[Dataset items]
——————————

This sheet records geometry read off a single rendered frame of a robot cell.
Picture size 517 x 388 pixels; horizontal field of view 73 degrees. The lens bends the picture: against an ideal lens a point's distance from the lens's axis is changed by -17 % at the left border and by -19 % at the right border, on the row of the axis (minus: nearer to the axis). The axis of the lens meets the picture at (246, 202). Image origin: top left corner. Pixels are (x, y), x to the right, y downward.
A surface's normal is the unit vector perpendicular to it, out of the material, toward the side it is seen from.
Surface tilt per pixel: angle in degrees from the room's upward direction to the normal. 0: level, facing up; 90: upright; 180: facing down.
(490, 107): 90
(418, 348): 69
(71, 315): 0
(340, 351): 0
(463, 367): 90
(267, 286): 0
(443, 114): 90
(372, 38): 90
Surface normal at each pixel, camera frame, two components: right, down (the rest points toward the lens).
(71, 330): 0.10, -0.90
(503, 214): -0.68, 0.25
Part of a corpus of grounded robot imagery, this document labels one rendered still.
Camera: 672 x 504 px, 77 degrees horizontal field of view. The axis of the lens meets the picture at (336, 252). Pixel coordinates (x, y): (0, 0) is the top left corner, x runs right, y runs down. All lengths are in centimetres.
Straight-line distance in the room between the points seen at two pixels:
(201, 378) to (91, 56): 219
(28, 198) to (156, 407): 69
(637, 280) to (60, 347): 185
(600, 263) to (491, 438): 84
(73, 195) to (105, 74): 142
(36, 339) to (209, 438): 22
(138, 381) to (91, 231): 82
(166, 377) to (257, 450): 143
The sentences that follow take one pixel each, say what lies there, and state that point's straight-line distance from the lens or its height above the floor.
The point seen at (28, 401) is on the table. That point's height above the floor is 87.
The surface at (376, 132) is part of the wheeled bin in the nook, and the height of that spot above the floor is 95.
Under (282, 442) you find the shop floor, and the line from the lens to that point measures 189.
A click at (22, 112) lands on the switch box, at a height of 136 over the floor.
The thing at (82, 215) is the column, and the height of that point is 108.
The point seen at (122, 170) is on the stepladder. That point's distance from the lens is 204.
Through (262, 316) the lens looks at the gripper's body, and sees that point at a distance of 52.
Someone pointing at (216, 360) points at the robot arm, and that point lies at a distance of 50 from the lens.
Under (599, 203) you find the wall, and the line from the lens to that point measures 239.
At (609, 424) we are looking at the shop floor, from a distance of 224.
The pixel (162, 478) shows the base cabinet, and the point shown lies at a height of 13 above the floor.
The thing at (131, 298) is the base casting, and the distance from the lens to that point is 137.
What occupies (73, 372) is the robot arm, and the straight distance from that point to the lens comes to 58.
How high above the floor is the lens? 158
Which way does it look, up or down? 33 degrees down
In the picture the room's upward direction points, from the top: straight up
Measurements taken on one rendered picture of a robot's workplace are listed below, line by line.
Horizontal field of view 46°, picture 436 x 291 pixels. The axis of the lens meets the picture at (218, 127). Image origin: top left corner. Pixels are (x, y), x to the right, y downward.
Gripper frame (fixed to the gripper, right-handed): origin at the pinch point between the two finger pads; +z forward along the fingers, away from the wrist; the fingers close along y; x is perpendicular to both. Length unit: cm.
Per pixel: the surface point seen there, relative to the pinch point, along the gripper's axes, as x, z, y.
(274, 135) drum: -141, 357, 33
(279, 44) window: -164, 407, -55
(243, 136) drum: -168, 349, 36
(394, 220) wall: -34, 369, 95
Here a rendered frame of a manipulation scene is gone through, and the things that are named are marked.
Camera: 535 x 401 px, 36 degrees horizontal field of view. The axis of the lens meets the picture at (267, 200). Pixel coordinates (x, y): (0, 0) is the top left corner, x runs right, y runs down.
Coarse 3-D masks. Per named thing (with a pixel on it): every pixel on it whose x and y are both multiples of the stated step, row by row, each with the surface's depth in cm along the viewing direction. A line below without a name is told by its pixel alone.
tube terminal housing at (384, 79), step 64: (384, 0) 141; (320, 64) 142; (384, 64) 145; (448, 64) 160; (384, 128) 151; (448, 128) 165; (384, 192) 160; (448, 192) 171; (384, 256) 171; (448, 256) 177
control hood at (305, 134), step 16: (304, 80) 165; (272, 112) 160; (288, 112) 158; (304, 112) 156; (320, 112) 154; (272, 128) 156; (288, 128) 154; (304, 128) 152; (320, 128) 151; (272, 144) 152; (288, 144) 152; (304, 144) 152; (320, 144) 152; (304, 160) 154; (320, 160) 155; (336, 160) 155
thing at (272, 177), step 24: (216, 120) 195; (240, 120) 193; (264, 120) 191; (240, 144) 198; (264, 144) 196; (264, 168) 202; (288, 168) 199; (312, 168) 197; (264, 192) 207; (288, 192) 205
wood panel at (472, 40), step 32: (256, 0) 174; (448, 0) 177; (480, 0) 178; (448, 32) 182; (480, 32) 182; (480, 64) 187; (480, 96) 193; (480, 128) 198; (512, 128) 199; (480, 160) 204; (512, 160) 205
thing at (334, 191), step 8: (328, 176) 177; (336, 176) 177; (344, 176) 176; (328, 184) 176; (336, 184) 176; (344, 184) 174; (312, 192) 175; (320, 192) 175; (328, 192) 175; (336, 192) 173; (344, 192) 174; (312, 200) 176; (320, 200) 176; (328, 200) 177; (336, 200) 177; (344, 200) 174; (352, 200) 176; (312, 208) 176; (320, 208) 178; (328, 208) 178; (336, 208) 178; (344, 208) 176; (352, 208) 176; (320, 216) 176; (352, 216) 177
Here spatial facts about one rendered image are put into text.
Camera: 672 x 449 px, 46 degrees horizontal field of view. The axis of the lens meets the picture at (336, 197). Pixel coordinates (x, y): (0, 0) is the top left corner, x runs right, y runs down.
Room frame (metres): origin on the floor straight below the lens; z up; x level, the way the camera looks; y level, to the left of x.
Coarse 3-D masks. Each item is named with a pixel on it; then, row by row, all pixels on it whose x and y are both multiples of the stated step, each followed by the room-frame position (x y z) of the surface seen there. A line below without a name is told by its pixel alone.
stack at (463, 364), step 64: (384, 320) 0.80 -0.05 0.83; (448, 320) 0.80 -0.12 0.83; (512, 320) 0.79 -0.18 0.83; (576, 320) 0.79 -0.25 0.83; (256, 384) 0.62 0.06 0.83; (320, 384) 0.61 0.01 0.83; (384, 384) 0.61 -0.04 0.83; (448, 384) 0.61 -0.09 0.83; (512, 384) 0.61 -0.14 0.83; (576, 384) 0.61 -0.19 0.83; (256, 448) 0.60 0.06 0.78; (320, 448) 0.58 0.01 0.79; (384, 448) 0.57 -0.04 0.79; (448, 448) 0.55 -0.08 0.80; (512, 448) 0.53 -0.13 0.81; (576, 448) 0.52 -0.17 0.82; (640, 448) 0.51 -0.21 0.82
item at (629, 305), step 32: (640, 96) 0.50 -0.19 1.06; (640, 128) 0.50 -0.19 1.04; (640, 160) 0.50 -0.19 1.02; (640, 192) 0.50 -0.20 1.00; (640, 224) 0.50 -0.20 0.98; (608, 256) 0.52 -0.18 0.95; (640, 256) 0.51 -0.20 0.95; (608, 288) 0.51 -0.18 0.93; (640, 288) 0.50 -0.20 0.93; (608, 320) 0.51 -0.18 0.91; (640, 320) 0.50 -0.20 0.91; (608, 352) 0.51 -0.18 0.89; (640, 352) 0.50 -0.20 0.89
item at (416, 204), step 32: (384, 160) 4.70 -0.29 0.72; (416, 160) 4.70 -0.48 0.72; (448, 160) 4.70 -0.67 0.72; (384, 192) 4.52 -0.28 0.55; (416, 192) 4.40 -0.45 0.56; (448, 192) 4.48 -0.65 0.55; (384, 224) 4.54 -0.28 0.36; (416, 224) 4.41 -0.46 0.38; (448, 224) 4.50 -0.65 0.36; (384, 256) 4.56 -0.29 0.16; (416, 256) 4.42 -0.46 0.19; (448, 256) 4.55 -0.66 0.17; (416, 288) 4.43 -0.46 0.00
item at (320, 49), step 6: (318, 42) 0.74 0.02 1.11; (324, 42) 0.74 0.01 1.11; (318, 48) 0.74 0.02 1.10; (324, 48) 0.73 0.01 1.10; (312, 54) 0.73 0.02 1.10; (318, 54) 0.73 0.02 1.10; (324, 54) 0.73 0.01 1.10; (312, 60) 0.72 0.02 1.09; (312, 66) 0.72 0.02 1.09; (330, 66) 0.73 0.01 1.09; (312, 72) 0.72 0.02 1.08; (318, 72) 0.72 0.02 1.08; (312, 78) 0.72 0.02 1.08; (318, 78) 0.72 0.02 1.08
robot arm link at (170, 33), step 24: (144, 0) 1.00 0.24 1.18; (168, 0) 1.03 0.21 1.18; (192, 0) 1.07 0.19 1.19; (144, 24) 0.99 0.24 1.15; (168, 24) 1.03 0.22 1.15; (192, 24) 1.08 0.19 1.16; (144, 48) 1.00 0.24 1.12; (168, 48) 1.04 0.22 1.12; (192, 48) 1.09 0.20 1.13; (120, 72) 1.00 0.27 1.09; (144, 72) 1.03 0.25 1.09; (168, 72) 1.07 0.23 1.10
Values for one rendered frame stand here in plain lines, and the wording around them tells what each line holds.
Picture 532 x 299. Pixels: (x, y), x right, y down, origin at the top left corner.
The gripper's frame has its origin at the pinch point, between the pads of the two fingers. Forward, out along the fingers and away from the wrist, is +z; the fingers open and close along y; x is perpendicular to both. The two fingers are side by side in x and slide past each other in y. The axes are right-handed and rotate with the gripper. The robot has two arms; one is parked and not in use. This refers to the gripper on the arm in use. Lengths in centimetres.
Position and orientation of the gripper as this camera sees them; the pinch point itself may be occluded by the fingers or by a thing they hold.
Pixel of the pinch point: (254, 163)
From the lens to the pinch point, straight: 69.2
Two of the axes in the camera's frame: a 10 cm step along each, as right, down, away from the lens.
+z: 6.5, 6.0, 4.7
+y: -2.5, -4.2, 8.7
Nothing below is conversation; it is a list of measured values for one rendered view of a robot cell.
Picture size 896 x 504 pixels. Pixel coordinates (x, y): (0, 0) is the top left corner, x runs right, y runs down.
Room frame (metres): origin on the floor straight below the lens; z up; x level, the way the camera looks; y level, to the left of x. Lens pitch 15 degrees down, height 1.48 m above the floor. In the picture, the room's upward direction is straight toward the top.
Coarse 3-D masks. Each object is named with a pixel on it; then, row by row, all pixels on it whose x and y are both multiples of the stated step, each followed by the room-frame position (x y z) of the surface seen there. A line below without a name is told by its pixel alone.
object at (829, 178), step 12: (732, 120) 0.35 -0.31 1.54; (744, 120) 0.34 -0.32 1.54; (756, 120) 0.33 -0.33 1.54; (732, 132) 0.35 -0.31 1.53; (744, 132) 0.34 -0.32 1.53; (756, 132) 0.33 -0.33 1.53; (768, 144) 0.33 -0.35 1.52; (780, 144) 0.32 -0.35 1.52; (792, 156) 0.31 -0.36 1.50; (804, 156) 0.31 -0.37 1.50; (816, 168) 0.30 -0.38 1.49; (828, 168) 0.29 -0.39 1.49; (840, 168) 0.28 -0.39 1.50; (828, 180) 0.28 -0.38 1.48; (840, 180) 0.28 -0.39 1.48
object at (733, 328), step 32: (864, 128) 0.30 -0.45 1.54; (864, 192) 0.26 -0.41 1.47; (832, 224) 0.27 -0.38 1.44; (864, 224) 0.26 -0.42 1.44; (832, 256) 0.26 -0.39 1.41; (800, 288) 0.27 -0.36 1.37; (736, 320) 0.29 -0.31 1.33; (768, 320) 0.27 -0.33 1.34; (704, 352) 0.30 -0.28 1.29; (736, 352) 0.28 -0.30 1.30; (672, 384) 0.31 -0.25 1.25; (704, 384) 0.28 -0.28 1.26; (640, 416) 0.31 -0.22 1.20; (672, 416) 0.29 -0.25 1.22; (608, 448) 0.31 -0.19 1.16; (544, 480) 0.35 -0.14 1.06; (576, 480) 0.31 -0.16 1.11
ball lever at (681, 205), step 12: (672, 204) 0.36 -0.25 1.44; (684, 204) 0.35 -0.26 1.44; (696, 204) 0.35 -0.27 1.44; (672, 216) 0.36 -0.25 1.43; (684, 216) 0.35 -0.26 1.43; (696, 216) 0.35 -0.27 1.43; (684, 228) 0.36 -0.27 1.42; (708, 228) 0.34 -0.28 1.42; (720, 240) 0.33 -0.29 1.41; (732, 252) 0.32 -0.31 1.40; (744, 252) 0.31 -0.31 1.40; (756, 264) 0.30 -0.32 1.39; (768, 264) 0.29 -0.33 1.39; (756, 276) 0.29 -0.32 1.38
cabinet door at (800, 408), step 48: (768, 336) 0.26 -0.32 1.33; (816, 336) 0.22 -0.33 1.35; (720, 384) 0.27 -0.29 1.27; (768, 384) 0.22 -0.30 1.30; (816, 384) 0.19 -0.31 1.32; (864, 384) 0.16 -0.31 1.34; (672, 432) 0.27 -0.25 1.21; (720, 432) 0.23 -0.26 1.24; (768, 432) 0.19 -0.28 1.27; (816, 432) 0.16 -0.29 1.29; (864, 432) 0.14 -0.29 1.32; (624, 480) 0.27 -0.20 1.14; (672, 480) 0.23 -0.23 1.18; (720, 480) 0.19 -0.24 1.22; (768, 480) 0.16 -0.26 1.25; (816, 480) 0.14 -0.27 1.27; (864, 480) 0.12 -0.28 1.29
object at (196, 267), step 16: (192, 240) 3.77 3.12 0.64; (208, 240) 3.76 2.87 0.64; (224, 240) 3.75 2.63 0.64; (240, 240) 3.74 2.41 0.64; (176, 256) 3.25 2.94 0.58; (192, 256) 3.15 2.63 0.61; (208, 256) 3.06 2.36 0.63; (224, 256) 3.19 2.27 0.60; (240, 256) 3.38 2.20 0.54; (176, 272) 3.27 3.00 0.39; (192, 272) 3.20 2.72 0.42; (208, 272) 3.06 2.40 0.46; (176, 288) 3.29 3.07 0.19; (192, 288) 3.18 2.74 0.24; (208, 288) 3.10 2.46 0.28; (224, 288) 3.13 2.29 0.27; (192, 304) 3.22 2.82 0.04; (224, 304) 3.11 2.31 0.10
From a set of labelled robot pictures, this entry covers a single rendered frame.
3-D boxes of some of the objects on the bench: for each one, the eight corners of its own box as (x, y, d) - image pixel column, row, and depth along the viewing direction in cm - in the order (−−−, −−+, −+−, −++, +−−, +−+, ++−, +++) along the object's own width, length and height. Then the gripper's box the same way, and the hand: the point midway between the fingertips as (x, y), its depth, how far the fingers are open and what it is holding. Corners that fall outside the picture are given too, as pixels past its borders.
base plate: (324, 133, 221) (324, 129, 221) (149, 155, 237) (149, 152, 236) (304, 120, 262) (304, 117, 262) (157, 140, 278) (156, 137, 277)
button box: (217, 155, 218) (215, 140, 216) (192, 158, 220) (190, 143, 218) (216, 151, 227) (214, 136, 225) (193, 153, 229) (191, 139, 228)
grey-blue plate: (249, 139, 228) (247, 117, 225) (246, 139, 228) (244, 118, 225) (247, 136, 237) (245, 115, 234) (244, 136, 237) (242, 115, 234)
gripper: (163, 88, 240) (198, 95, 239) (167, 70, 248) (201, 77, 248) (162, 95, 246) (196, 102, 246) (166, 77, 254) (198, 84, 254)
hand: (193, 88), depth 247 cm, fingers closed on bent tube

——————————

_DIRECTIONS FOR THIS TASK:_ If a line comes after the one that contains "A surface's normal", leave it out; return every line of the entries up to that point exactly, starting with the first, with that line included.

_RESPONSE AREA:_
This sheet records geometry read off a single rendered frame of a robot cell.
Picture size 517 x 388 pixels; horizontal field of view 73 degrees. The lens bends the picture: against an ideal lens a point's distance from the lens's axis is changed by -17 % at the left border and by -19 % at the right border, on the row of the axis (minus: nearer to the axis). The axis of the lens meets the picture at (246, 202). Image origin: top left corner. Pixels are (x, y), x to the right, y downward.
A surface's normal is the unit vector perpendicular to it, out of the material, toward the side it is seen from.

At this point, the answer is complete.